I borrowed the title from something that business analyst Ben Thompson wrote about Dropbox in 2009. In that essay he said:
“[O]nce you’ve developed a product that meets your needs — and many products start out this way — how do you market it to a population that is not like you at all? […] And so it goes for all too many tech companies. Amazing technology is followed by lots of funding and backslapping in Silicon Valley, and far too few ‘normals’ from the rest of world.”
This phenomenon worries me. In fact, it’s the whole reason why I wrote Product Communication Basics — bootstrapping is particularly difficult because people who excel at building software don’t necessarily excel at marketing. Getting all those skills united in one or two people is difficult.
You build something cool. It solves your problem. You think it’ll solve other people’s problems too. But how do you communicate that? How do you convince them that you’re trustworthy and that you’ll deliver the value they need? Will they feel comfortable with the level of ongoing support that you’re able to offer, compared to larger competitors?

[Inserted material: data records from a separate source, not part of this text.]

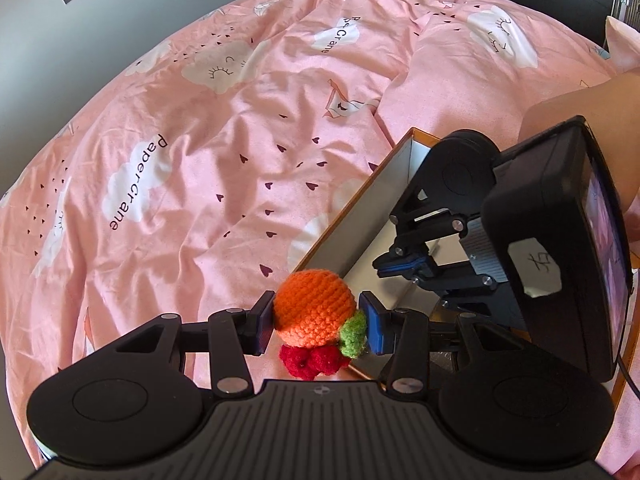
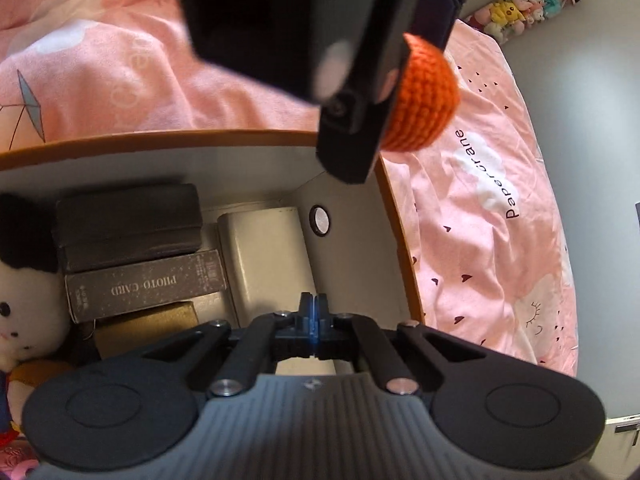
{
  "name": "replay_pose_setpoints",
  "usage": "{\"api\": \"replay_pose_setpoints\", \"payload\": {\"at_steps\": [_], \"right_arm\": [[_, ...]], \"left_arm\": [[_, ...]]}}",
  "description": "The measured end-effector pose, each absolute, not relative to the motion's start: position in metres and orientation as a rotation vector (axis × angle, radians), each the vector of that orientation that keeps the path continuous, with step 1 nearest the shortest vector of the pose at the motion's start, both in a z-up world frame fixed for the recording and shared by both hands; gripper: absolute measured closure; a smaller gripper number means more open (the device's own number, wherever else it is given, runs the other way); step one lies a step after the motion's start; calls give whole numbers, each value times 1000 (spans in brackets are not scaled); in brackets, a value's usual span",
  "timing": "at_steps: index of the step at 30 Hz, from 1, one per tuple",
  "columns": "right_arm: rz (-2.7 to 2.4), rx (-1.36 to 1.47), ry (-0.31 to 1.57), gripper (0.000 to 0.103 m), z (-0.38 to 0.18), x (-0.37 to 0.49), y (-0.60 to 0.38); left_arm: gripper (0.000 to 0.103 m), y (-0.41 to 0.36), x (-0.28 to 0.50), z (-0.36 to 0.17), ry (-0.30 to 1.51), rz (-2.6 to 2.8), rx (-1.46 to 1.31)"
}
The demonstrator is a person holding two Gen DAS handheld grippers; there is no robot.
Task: Organize objects
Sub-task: 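Carry the white box and crocheted fruit over the orange box and lower them inside, then open the right tool to release the white box while the left tool releases the fruit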
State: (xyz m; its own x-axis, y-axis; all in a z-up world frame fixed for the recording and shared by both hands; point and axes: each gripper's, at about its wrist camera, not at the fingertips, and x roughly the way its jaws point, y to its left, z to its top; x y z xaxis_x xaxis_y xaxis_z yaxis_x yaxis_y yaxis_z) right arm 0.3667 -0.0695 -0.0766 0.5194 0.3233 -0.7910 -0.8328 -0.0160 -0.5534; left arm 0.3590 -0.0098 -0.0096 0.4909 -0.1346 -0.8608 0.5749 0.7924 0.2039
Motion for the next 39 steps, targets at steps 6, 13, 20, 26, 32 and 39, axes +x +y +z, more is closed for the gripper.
{"api": "replay_pose_setpoints", "payload": {"at_steps": [6,13,20,26,32,39], "right_arm": [[956,-1151,595,103,-57,371,-92],[865,-894,720,101,-23,371,-145],[801,-752,772,92,-18,360,-185],[785,-733,779,82,-24,362,-197],[781,-716,778,78,-26,360,-200],[787,-709,756,76,-14,340,-197]], "left_arm": [[52,-24,355,-12,968,-505,516],[52,-61,350,-27,970,-606,507],[52,-103,356,-58,999,-684,515],[50,-117,362,-75,1046,-688,539],[41,-112,356,-70,1046,-665,538],[36,-101,337,-43,1005,-633,516]]}}
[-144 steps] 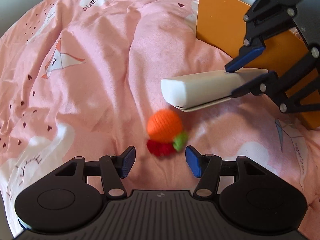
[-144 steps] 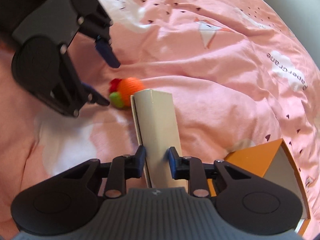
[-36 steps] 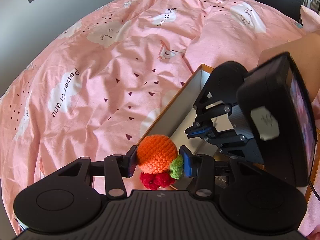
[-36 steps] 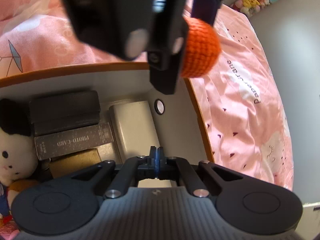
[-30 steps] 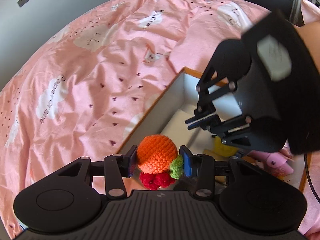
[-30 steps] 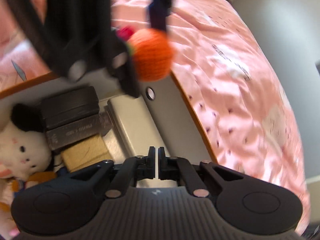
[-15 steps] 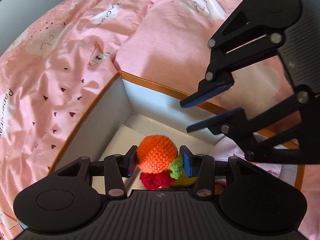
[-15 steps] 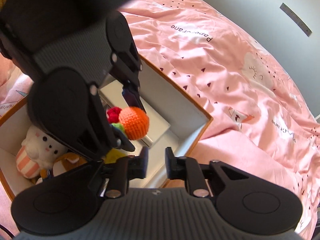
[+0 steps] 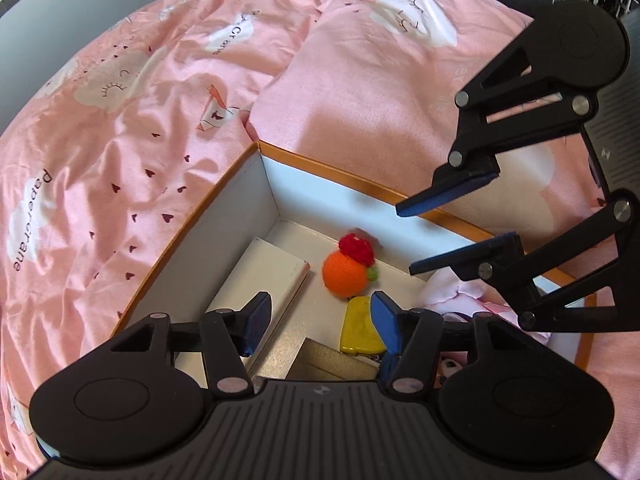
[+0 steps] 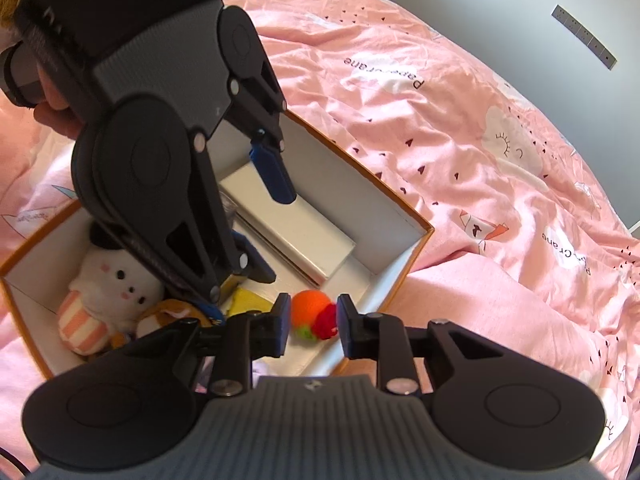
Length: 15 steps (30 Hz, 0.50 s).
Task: Organize objects
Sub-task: 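Open the right tool to release the white box while the left tool releases the fruit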
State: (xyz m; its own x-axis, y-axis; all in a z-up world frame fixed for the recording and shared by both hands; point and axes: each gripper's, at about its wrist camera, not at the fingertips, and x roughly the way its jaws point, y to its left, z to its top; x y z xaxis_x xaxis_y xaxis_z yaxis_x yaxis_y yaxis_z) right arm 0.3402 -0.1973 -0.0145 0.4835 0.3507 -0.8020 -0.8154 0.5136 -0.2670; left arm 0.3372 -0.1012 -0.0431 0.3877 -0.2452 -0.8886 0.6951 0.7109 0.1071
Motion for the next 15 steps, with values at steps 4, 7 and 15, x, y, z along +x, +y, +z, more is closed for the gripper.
{"api": "replay_pose_setpoints", "payload": {"at_steps": [4,7,15], "right_arm": [[786,-700,752,75,-5,322,-196],[775,-686,756,73,3,309,-195],[733,-487,789,62,40,278,-201]], "left_arm": [[36,-96,317,-25,971,-624,511],[36,-94,300,-12,947,-602,522],[34,-77,248,27,863,-469,485]]}}
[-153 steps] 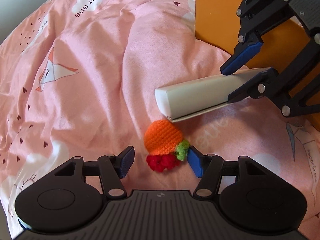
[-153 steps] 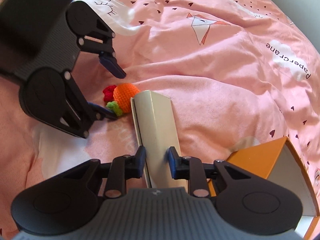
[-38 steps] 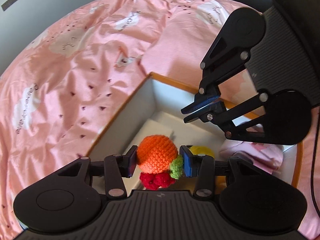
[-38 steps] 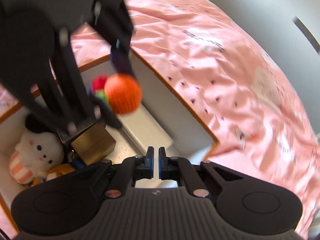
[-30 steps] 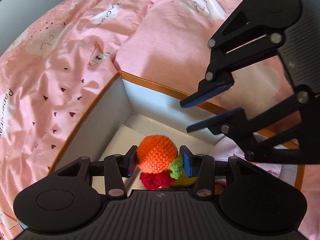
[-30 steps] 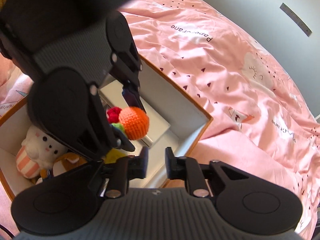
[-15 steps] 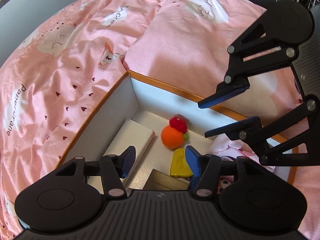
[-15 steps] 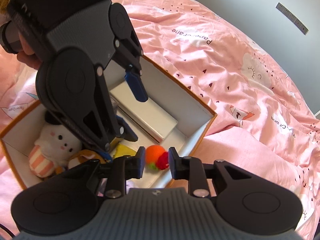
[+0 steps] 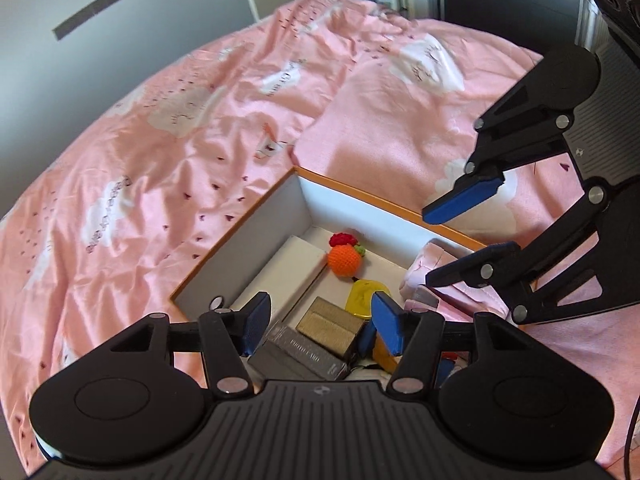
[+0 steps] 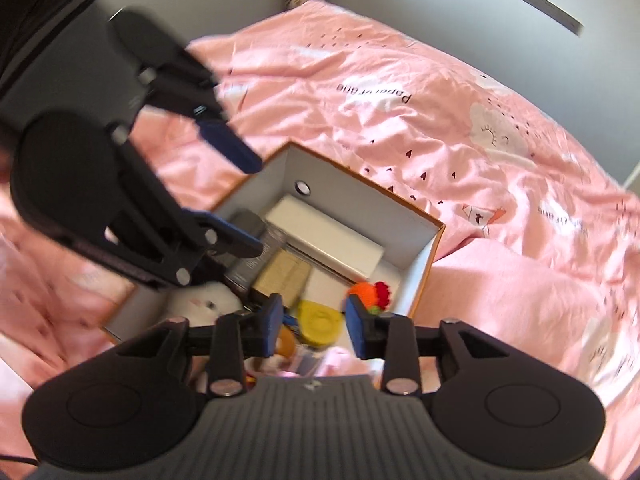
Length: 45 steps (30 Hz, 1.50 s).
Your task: Organize objects
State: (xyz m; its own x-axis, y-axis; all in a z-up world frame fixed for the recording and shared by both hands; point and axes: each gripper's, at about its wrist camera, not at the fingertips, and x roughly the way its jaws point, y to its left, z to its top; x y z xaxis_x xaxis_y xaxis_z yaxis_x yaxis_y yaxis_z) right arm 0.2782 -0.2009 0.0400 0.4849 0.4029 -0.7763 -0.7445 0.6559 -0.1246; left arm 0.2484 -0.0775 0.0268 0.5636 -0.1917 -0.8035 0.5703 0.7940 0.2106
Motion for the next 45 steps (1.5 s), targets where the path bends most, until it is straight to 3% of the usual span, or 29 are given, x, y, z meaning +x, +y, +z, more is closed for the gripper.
{"api": "replay_pose_setpoints", "payload": {"at_steps": [4,7,11,13,20,33,45], "right_arm": [[649,-386,822,57,49,260,-197],[606,-319,815,46,50,242,-196],[581,-270,749,37,44,212,-193],[573,-246,719,37,40,197,-191],[494,-144,617,31,27,148,-192],[392,-60,548,30,-18,104,-197],[405,-80,573,30,-31,99,-192]], "left_arm": [[34,-64,220,41,830,-378,412],[34,-55,197,47,781,-308,375],[22,-40,167,50,721,-208,282],[18,-30,152,48,690,-153,224],[16,0,106,36,611,26,60],[16,0,61,-20,677,78,-9],[16,-1,61,-30,709,95,0]]}}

From the potential user’s perspective, buying from a small bootstrapping company is risky, especially if they’re going to rely on you for business-critical tools. I think the answer to this problem is bringing passion to the table, and explaining that your success hinges on their success. You have to take your users’ needs seriously, or you’re out of a job…

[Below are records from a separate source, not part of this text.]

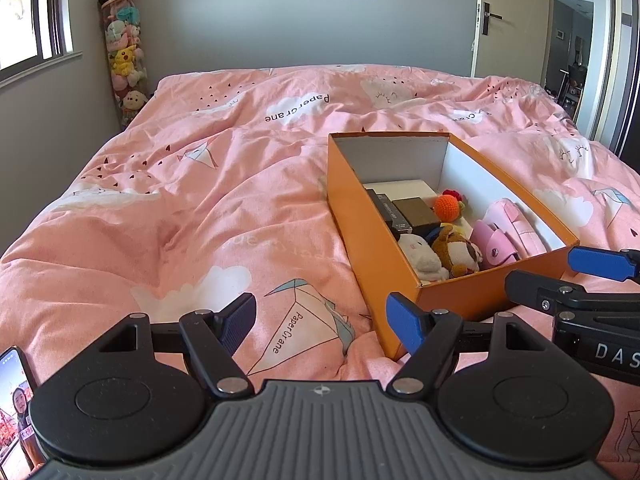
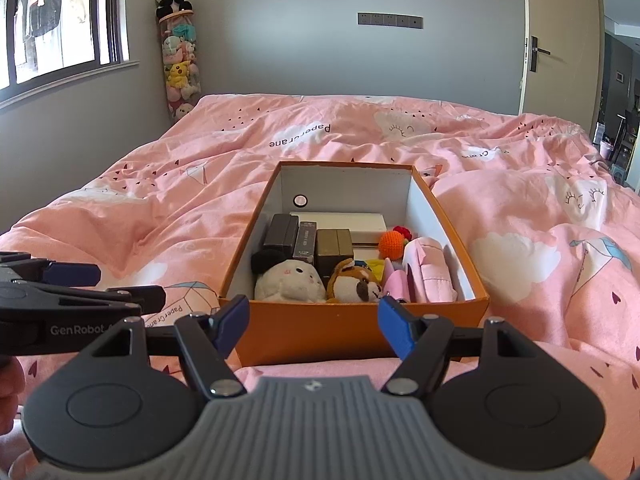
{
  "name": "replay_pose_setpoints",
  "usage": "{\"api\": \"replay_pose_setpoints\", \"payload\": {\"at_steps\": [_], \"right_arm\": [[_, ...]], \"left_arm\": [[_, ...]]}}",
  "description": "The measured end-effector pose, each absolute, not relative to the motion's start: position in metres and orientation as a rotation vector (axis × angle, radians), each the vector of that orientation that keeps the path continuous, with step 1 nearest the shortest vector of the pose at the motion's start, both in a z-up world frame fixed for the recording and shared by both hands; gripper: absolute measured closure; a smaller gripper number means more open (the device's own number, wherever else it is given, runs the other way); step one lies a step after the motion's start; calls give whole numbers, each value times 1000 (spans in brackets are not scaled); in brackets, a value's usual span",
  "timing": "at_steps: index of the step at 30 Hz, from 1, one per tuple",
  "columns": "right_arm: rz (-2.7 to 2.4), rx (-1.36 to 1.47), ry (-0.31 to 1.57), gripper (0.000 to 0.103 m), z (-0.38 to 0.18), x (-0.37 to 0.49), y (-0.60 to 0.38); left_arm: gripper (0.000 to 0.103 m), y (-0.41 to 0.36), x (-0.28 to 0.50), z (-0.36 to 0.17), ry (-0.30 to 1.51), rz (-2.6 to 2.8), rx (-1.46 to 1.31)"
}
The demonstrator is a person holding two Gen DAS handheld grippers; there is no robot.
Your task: Organize objects
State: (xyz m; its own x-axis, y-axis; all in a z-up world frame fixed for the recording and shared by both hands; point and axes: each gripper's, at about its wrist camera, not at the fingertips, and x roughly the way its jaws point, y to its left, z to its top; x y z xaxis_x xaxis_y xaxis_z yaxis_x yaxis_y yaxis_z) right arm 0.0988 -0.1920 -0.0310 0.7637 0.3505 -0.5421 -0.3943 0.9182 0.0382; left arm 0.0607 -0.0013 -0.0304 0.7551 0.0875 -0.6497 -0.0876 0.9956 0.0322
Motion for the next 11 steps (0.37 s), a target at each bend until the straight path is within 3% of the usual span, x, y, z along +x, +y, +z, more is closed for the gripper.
{"api": "replay_pose_setpoints", "payload": {"at_steps": [11], "right_arm": [[416,-95,581,30,-33,99,-189]], "left_arm": [[16,0,61,-31,721,94,-3]]}}
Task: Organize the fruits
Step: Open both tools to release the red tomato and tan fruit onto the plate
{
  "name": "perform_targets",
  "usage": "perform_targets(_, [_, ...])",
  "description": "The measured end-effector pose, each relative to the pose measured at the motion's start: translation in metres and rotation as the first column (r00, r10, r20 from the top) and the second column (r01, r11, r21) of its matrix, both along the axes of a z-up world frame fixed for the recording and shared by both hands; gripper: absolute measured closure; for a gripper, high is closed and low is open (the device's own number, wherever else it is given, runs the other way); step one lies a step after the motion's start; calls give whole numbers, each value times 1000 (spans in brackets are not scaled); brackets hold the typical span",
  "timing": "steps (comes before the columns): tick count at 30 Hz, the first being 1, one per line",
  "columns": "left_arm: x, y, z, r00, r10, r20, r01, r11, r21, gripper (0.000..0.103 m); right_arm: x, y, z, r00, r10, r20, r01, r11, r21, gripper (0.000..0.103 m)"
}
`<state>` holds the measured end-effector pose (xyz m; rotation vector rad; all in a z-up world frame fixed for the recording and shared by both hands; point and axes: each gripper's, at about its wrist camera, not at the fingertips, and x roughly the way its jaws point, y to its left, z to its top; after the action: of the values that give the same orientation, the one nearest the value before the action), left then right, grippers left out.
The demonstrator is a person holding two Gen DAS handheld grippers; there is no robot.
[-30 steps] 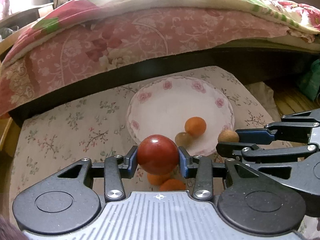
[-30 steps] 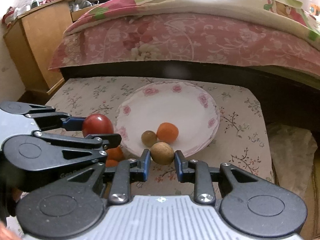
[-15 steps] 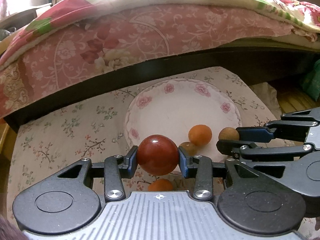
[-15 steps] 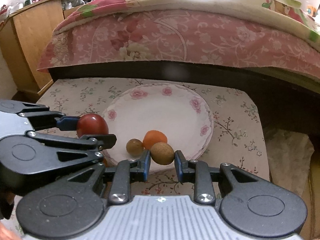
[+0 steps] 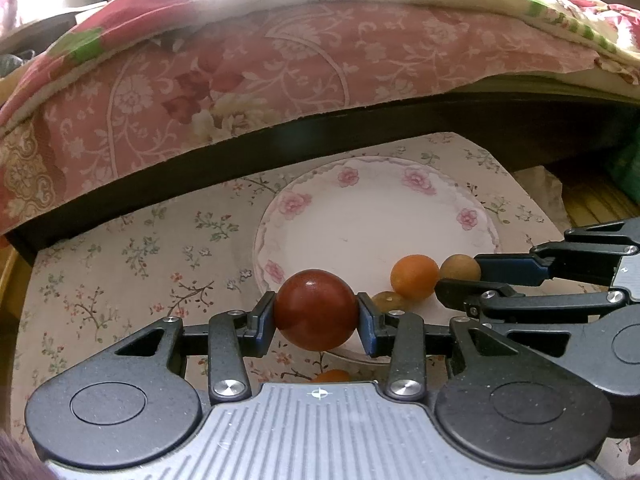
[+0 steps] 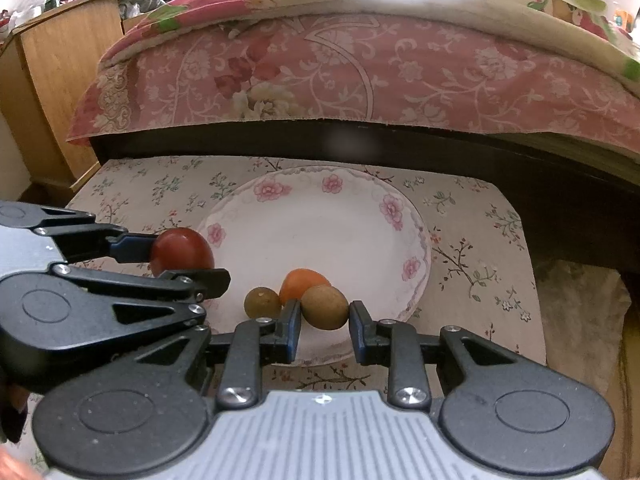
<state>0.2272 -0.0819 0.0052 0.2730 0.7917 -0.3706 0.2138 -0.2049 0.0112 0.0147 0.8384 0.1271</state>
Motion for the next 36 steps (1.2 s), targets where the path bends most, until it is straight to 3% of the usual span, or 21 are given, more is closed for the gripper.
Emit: perform_targets(36, [1,8,10,999,13,30,-12,1000,-20,48,4,-5,9,998,-39,39,38,999,34,75])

User lgray pointed out on Barnacles:
“This doesn’t really jive with how my business has come to be. For me, the hard part was finding the right problem to solve. I wanted a problem that:
- Was clearly a problem.
- Didn’t have any satisfying solutions yet.
- Interfered with people’s businesses.
First point made the marketing really easy — all I had to do was tell people I had a solution to their problem. I didn’t need to convince anyone that they had a problem they didn’t see. Second one meant I didn’t have to convince anyone to change products. And the third one meant that people would be willing to pay money, since it was in an environment where money was changing hands.
Not that there’s anything wrong with starting a business in a situation unlike the one I’ve outlined. Just thought I’d point out that the problems raised in the OP aren’t always problems.”